> **What you are asked to do**: Which of the lines below hold "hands"? Please return each one.

> **Records to process**:
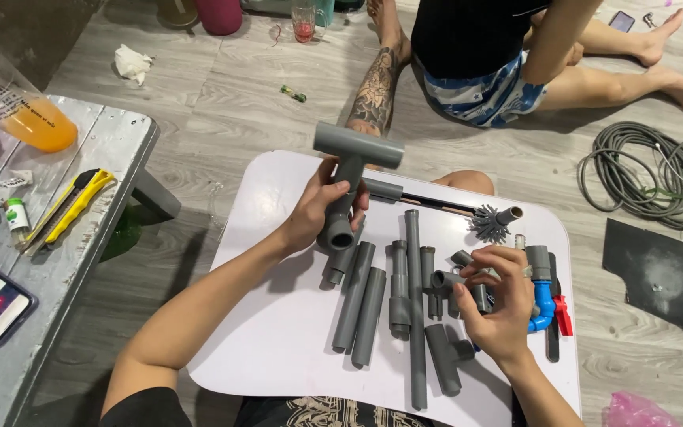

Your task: The person is assembling a structure using various PVC pipe segments, T-junctions, and elbow connectors on a small white surface.

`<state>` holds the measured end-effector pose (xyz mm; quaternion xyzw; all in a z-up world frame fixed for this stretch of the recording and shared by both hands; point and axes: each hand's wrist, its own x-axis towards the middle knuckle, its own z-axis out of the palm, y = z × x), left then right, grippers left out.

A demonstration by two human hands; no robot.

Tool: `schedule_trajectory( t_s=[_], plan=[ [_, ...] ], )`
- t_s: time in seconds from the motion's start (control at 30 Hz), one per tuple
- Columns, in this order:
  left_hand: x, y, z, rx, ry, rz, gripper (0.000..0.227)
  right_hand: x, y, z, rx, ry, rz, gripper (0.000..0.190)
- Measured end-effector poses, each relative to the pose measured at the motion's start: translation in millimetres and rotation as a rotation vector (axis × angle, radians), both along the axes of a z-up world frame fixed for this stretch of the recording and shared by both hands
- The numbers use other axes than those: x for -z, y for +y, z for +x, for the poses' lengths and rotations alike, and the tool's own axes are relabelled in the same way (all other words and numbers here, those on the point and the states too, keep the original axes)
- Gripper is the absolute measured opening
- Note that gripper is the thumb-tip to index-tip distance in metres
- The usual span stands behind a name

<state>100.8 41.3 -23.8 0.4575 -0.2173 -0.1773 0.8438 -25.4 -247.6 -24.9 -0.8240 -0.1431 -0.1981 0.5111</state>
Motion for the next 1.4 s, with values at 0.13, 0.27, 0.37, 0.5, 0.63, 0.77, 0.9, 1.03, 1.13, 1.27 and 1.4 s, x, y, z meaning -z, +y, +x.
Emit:
schedule_trajectory(
  t_s=[0.13, 0.27, 0.37, 0.5, 0.63, 0.77, 0.9, 1.03, 1.13, 1.27, 1.4],
  plan=[
    [-3, 0, -2, 0.020, 0.040, 0.066, 0.032, -2, 2, 0, 0.012, 0.027, -0.024, 0.036],
    [-6, 1, -1, -0.011, -0.001, 0.111, 0.036, 4, 1, 0, 0.011, 0.035, -0.069, 0.031],
    [-2, 0, 3, -0.038, -0.004, 0.114, 0.041, 6, -1, -1, -0.019, 0.033, -0.065, 0.032],
    [-7, 2, 4, -0.090, -0.074, 0.140, 0.045, 6, 0, -2, -0.051, 0.032, -0.069, 0.034],
    [5, 2, 11, -0.112, -0.083, 0.091, 0.042, 4, 2, -3, -0.047, 0.031, -0.084, 0.032],
    [6, 2, 12, -0.096, -0.070, 0.077, 0.035, 1, 4, -2, -0.027, 0.026, -0.112, 0.030],
    [-5, 1, 6, -0.076, -0.016, 0.077, 0.038, -1, 5, -3, -0.018, 0.035, -0.128, 0.028],
    [-6, 3, 6, -0.072, -0.019, 0.077, 0.043, -2, 6, -2, -0.023, 0.024, -0.125, 0.027],
    [3, 4, 10, -0.083, -0.041, -0.006, 0.042, -3, 6, -2, -0.023, 0.028, -0.118, 0.027],
    [1, 5, 11, -0.127, -0.062, 0.011, 0.041, -3, 5, -1, -0.023, 0.023, -0.137, 0.024],
    [5, 5, 14, -0.159, -0.175, 0.111, 0.041, -5, 7, -1, -0.022, 0.023, -0.137, 0.023]
  ],
)
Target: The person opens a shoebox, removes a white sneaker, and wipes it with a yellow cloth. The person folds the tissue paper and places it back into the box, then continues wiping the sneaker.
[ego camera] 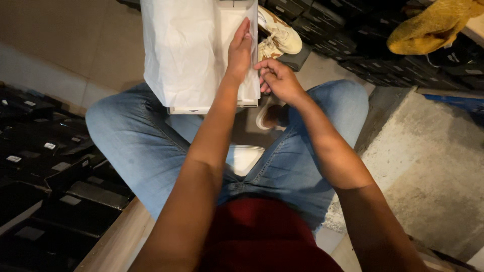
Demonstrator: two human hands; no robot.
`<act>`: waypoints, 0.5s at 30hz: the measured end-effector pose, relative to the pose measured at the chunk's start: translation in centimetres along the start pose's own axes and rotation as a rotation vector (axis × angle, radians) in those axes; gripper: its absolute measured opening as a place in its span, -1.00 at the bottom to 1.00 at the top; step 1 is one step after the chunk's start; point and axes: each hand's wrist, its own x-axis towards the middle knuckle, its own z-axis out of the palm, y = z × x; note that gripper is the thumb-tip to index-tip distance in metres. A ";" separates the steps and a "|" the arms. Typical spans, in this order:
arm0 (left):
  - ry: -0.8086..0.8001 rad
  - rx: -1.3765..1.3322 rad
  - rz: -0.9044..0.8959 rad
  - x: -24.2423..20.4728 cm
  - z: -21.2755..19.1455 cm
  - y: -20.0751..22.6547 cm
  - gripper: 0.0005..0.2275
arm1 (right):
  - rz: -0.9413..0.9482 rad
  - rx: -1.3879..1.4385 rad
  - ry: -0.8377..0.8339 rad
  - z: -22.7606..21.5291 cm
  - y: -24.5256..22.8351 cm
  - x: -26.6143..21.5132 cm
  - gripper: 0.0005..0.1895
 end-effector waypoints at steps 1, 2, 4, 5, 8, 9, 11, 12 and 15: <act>-0.002 -0.001 -0.003 -0.1 0.0 0.1 -0.56 | 0.002 0.001 0.002 -0.1 0.2 0.0 -0.72; 0.008 0.077 0.048 -0.2 0.0 0.1 -0.58 | 0.005 0.000 -0.005 -0.2 0.5 -0.1 -0.71; 0.016 0.156 0.096 0.0 0.2 0.3 -0.60 | 0.011 0.001 -0.010 -0.3 0.5 -0.2 -0.69; 0.072 0.067 0.187 0.3 0.5 0.5 -0.63 | 0.015 -0.001 -0.008 -0.2 0.3 -0.3 -0.64; 0.162 -0.071 0.004 1.2 0.7 0.8 -0.61 | 0.011 0.000 -0.014 -0.1 0.2 -0.2 -0.58; 0.189 -0.119 -0.273 1.5 0.7 0.9 -0.56 | 0.004 0.004 -0.018 -0.2 0.2 -0.2 -0.59; 0.172 -0.043 -0.224 1.5 0.3 0.5 -0.58 | 0.008 -0.001 -0.009 -0.3 0.4 -0.2 -0.64; 0.153 0.038 -0.181 1.4 0.1 0.2 -0.59 | 0.017 -0.001 0.003 -0.3 0.6 -0.3 -0.69; 0.182 0.065 0.094 1.8 -0.1 -0.7 -0.63 | 0.008 -0.019 -0.010 -0.3 0.6 -0.3 -0.58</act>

> **Completed task**:
`<state>` holds the measured end-effector pose (xyz mm; quaternion xyzw; all in a z-up world frame fixed for this stretch of the recording and shared by both hands; point and axes: each hand's wrist, its own x-axis towards the middle knuckle, its own z-axis out of the palm, y = z × x), left then right, grippers left out.
A demonstration by two human hands; no robot.
- Measured end-effector poses, each relative to the pose measured at the motion's start: translation in millimetres and rotation as a rotation vector (axis × angle, radians), both along the axes of a z-up world frame fixed for this stretch of the recording and shared by both hands
Demonstrator: two human hands; no robot.

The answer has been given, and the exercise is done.